▶ [WHAT YOU HAVE TO DO] The entire listing below is to be written out exactly, minus the pictures.

▶ [GIVEN MATERIAL]
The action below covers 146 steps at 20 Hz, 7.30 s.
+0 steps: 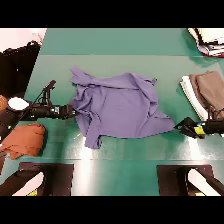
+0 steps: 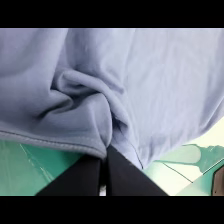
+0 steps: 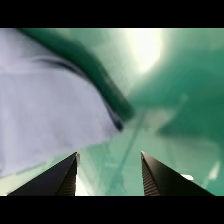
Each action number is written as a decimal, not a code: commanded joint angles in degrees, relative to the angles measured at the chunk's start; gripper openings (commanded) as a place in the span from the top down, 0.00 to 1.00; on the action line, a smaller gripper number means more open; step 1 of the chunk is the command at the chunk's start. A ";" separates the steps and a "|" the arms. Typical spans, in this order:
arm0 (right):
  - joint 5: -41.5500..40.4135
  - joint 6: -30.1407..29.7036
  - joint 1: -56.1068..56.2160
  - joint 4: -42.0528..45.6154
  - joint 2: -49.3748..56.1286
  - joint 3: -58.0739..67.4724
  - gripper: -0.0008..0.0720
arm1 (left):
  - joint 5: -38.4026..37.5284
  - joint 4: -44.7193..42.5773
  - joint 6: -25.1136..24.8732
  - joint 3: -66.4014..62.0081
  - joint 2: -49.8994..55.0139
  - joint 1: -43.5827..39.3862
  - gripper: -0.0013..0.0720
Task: Fold the shirts.
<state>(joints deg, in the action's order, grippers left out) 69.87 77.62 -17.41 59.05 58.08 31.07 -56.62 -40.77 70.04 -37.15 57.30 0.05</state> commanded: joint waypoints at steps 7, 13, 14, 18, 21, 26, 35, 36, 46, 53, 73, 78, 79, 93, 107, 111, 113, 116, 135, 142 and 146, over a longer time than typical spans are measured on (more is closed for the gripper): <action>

▶ [THE COMPLETED TASK]
The action below covers 146 steps at 20 Hz, 7.30 s.
+0 steps: 
+0 steps: 
+0 steps: 
Each action number is written as a decimal, not a code: commanded joint angles in degrees, relative to the angles measured at the chunk's start; gripper openings (commanded) as a place in the span from the top down, 0.00 to 1.00; on the action line, a smaller gripper number means more open; step 1 of the chunk is the command at the chunk's start. A ";" separates the steps and a "|" the arms. Typical spans, in this order:
arm0 (right):
  - joint 5: -41.5500..40.4135
  - joint 6: -30.1407..29.7036
  - joint 1: -56.1068..56.2160
  - joint 4: -42.0528..45.6154
  - joint 2: -49.3748..56.1286
  - joint 3: -58.0739..67.4724
  - gripper: -0.0008..0.0720
arm1 (left):
  - joint 5: -38.4026..37.5284
  - joint 4: -44.7193..42.5773
  - joint 6: -25.1136..24.8732
  - joint 3: -66.4014..62.0081
  - joint 2: -49.8994..55.0139
  - joint 1: -43.5827..39.3862
  - gripper: -0.0013..0.0720
Task: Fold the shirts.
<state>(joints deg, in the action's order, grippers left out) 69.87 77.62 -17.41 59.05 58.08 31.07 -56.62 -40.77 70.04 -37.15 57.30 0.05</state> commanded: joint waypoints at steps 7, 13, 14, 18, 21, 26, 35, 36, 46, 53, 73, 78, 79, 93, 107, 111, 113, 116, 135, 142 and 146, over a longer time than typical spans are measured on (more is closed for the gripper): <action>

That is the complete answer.